→ Problem
Scan the data below for lines holding the word "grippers", and copy each line found.

→ Collected material
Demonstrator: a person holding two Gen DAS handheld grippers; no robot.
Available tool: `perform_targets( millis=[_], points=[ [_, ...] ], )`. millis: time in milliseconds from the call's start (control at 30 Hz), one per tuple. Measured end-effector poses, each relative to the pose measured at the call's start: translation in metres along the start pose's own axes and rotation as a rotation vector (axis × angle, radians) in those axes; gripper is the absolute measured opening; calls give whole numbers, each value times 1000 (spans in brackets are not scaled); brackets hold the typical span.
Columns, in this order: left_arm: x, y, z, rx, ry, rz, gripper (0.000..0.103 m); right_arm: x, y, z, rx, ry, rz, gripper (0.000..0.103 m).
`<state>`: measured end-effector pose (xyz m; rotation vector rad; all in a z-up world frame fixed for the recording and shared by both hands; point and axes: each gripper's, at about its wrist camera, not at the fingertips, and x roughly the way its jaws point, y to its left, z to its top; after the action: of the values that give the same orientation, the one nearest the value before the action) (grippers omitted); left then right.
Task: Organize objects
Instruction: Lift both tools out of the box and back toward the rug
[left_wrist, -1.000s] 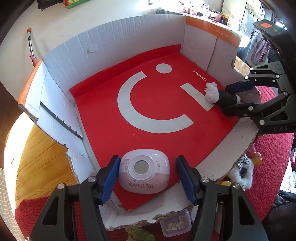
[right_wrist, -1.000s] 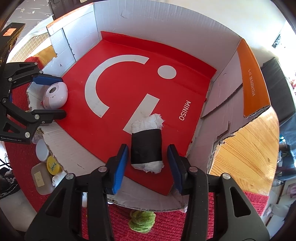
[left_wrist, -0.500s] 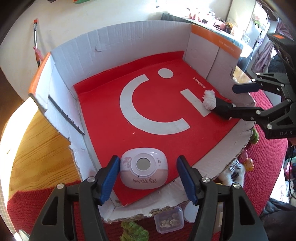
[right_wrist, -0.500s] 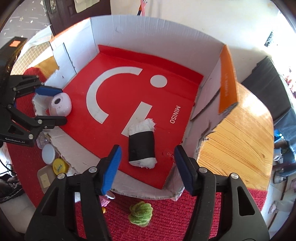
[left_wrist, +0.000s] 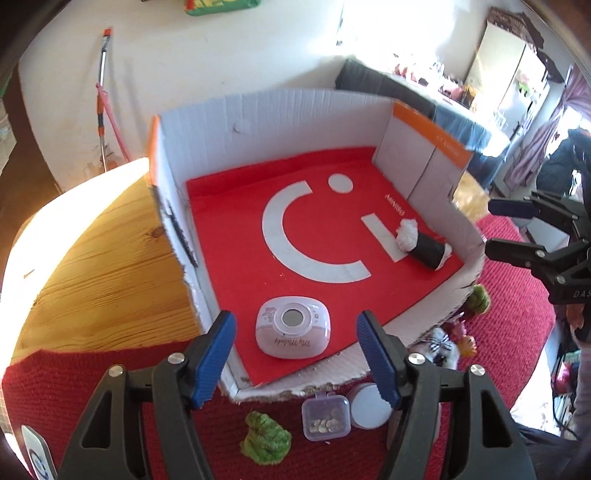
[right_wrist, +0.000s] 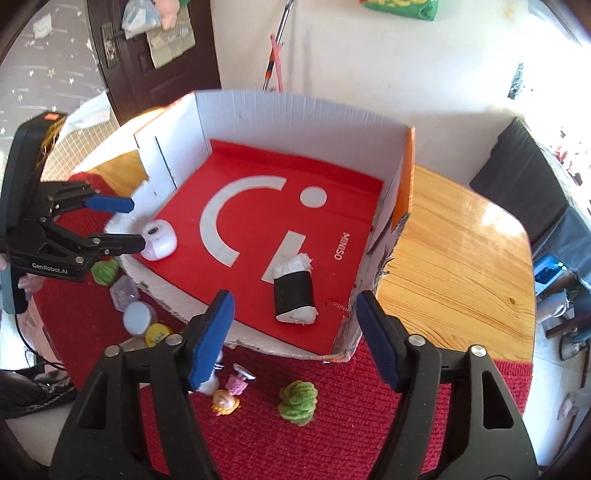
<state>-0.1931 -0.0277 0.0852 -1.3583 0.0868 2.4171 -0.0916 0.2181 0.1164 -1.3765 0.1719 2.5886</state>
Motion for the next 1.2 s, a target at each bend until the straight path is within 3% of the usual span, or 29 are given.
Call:
perform_targets(
  millis=[267, 633, 933, 1200],
  points=[
    [-36, -5, -19, -33, -111, -13, 79, -35, 3, -17, 54, -109, -2, 78],
    [-80, -26, -51, -20, -290, 54, 88, -77, 23, -54, 103, -265, -28, 89],
    [-85, -43, -93, -27, -380, 147, 95, -79, 41, -95, 133, -356, -105, 93],
    [-74, -51, -124, -59, -398, 189, 95, -64, 42, -131, 233, -390, -117, 94]
  ],
)
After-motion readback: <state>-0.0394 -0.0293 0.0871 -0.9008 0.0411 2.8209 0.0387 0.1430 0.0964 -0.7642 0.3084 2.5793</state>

→ Exercise response
Demonstrator: a person holding two Gen DAS handheld grippers; no robot.
`<state>`: measured end-effector pose (xyz m; rotation vector rad; all in a z-up world frame fixed for the recording and shared by both hands; point and axes: each gripper's, at about its wrist camera, not at the fingertips, and x roughly the way its jaws point, y to its left, z to its top; after the action: of the values that give the same orientation, the one nearest the value before the action) (grippers omitted); left then right.

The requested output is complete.